Relative difficulty: Easy (6:50, at which point I had a single blank square I didn't know, which made me just quit ... but then I came back and got it after running the alphabet ... still Easy overall)
THEME: none
Word of the Day: TANGRAM (21D: Seven-piece puzzle) —
The tangram (Chinese: 七巧板; pinyin: qīqiǎobǎn; literally: "seven boards of skill") is a dissection puzzle consisting of seven flat shapes, called tans, which are put together to form shapes. The objective of the puzzle is to form a specific shape (given only an outline or silhouette) using all seven pieces, which may not overlap. It is reputed to have been invented in China during the Song Dynasty, and then carried over to Europe by trading ships in the early 19th century. It became very popular in Europe for a time then, and then again during World War I. It is one of the most popular dissection puzzles in the world. A Chinese psychologist has termed the tangram "the earliest psychological test in the world", albeit one made for entertainment rather than for analysis. (wikipedia)
• • •
Hey, look: I found the Friday puzzle! Where were you yesterday, buddy? I missed you!
A pattern develops
Despite an epic faceplant right out of the gate, I torched this one pretty good. There were only a few roadblocks, and those were created entirely by terms / names I just didn't know, most notably DUBOSE, TANGRAM, and TAXI SQUAD (it's weird how much I hate football now, given how much I loved it as a kid (see: CTE, white supremacist owners, etc.); if I never saw another American football clue again, I'd be perfectly happy).
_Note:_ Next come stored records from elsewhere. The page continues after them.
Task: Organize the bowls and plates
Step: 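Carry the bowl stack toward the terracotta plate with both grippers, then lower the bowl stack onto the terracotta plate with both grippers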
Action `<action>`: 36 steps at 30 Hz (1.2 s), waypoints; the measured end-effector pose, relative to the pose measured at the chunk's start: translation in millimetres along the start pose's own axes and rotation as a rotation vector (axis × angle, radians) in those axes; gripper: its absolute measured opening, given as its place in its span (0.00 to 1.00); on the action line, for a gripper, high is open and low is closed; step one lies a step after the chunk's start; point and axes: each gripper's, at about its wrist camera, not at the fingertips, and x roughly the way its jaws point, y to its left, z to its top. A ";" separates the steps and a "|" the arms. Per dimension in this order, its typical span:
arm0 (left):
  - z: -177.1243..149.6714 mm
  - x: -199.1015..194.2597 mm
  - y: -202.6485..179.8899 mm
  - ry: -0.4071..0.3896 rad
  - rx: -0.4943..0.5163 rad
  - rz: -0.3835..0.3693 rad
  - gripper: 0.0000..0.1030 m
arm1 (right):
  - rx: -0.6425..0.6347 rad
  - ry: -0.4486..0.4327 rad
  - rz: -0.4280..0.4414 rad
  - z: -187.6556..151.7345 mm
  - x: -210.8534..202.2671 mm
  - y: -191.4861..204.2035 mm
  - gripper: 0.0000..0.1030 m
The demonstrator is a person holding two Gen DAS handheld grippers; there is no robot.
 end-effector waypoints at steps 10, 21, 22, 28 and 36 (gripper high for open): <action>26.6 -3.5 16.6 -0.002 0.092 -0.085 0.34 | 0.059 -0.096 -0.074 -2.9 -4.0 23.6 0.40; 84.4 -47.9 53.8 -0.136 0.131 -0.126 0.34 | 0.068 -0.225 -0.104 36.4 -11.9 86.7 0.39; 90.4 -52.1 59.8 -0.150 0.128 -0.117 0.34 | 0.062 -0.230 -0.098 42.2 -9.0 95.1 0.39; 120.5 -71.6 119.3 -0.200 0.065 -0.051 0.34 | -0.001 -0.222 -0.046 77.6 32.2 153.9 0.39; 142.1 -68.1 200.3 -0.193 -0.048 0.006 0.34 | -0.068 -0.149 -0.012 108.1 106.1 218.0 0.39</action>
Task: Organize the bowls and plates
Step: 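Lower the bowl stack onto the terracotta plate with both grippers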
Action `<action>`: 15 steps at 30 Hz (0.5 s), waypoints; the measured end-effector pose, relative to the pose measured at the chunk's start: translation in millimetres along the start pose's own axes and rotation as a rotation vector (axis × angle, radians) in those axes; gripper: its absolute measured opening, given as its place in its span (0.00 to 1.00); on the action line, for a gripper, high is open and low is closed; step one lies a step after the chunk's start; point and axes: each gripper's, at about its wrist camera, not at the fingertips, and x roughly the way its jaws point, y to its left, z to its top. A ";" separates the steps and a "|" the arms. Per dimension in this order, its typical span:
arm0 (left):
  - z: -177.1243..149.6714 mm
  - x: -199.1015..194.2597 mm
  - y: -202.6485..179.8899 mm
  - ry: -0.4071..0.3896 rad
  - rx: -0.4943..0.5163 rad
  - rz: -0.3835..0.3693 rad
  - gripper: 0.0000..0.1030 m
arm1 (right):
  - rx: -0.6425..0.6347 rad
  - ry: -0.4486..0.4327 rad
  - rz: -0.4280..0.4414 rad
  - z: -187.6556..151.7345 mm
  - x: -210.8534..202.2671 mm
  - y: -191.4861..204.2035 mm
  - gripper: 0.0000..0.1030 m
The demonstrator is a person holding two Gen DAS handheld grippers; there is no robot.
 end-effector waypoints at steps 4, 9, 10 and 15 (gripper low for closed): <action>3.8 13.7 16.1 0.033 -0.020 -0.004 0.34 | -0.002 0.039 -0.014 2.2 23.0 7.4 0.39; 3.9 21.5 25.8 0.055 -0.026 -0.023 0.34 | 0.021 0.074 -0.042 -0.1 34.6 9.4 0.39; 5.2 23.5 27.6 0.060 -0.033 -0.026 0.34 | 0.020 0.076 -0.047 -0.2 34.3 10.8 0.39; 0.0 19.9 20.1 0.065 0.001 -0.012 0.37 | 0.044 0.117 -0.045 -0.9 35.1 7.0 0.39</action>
TANGRAM in particular messed me up, because at the very end of the solve, I managed to get it down to -ANGRAM, but that last square had a cutesy "?"-clue cross and I just couldn't process it (21A: Scratch on the table?). And I thought "well PIP and PANGRAM would work fine ... but PIP can't be right ... Why Wasn't This PIP And PANGRAM!?" So I ragequit with one square to go, having finished the rest of it in under 7. But then I ragereturned and ran the alphabet and figured out the "T" (from TIP). So "scratch" in the clue is being used as olde-timey slang for "money." Weirdly, I knew the slang meaning of "scratch," and it was the very first meaning I thought of, but, in a bizarre series of associations that could've happened only in my brain, I was thinking of "money on the table" as a gambling thing, and *that* was driven *largely* by the fact that PIP is the term for any of the spots on dice. Once PIP got in my head, it pretty much dictated the whole arena in which my brain was willing to operate, apparently. In my world, PANGRAM is a much much much much more common term, but I recognize that in normal world (say, an ordinarily google search), TANGRAM is the far more common thing. I just didn't know it. Que sera.
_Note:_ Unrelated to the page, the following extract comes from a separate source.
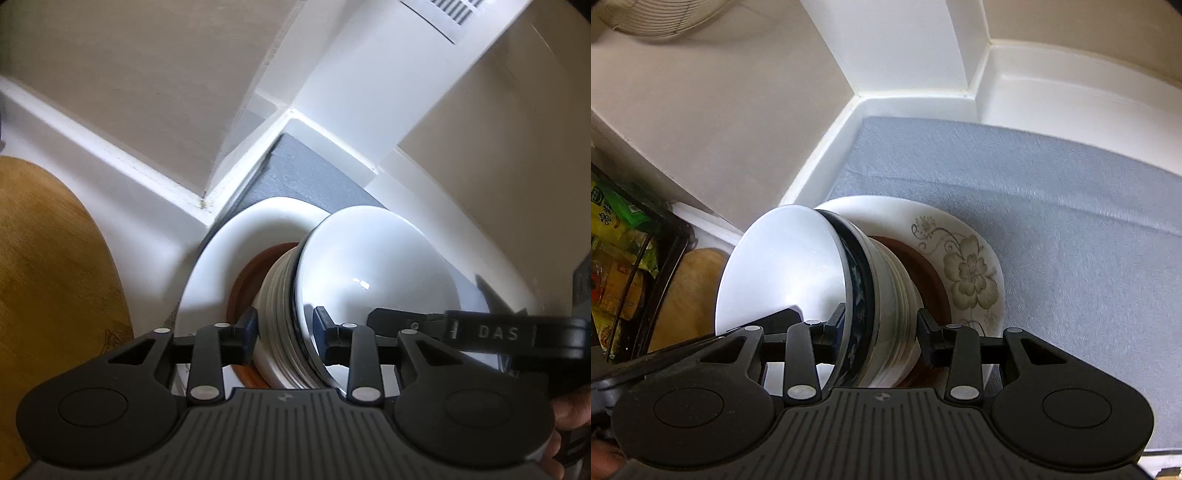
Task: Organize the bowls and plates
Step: 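Lower the bowl stack onto the terracotta plate with both grippers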
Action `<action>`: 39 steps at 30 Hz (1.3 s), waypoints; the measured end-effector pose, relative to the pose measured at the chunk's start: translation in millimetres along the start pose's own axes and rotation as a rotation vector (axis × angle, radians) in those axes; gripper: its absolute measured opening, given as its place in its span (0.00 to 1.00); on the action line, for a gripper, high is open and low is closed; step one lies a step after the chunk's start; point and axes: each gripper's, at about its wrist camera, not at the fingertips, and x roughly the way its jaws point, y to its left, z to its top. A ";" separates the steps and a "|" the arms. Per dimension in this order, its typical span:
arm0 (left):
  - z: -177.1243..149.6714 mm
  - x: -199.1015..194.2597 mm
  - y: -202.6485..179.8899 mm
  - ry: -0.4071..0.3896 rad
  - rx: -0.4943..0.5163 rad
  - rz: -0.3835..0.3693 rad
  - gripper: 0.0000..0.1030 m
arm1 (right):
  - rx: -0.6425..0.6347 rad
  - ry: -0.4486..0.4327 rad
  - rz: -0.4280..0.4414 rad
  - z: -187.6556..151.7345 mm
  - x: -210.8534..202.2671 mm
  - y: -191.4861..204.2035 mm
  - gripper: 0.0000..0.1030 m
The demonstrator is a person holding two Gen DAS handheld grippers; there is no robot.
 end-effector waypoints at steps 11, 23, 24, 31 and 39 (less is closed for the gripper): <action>-9.6 -36.5 11.6 -0.142 -0.005 -0.051 0.53 | -0.039 -0.028 -0.038 -13.3 -10.5 5.0 0.43; -16.2 -35.0 41.4 -0.211 -0.072 0.067 0.53 | -0.013 -0.208 0.005 -33.4 -65.3 -10.0 0.43; -15.9 -30.2 40.0 -0.206 -0.066 0.075 0.53 | -0.001 -0.231 0.007 -34.4 -69.0 -12.9 0.43; -28.3 -16.1 38.0 -0.164 -0.028 0.096 0.49 | 0.101 -0.310 -0.033 -48.2 -75.9 -37.7 0.43; -37.3 -6.6 38.1 -0.109 -0.009 0.129 0.11 | 0.173 -0.241 -0.082 -62.9 -49.5 -55.6 0.43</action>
So, the initial faceplant: TONY (4D: Stage award) to ALLY (20A: Half of a 1980s sitcom duo) to RETAIL (1D: Sell)!!! Nailed it! (Fun fact, ALLY was doubly wrong, as the sitcom duo is actually "Kate and ALLIE"). The fact that I got out of that mess as fast as I did is my real accomplishment today. For my speedy recovery, I would like to thank ... god help me ... the worst Beach Boys song of all time, "Kokomo." Like all terrible and traumatic things, it haunts you. I just have to *see* the worst ARUBA and my brain goes "Jamaica! Ooh I'm gonna take ya!" And then it dies a little. Anyway, ARUBA OBIE KATE MARKET. I mean, I literally did a little donut in the NW corner of the puzzle. Once around wrong, and then again around right.
33D: III, in Ithaca (IOTAS) — yes, those are several IOTAS all in a row, there. The misdirect is obviously that you're supposed to see the Roman numeral THREE, which is also five letters.
19D: Celine Dion, by birth (QUEBECER) — man that is a silly-looking word. I love it. Probably my favorite thing in the grid.
58A: Lab dept. (R AND D) (i.e. R&D, i.e. Research & Development) — ooh, an ampersandwich. Don't see those much any more.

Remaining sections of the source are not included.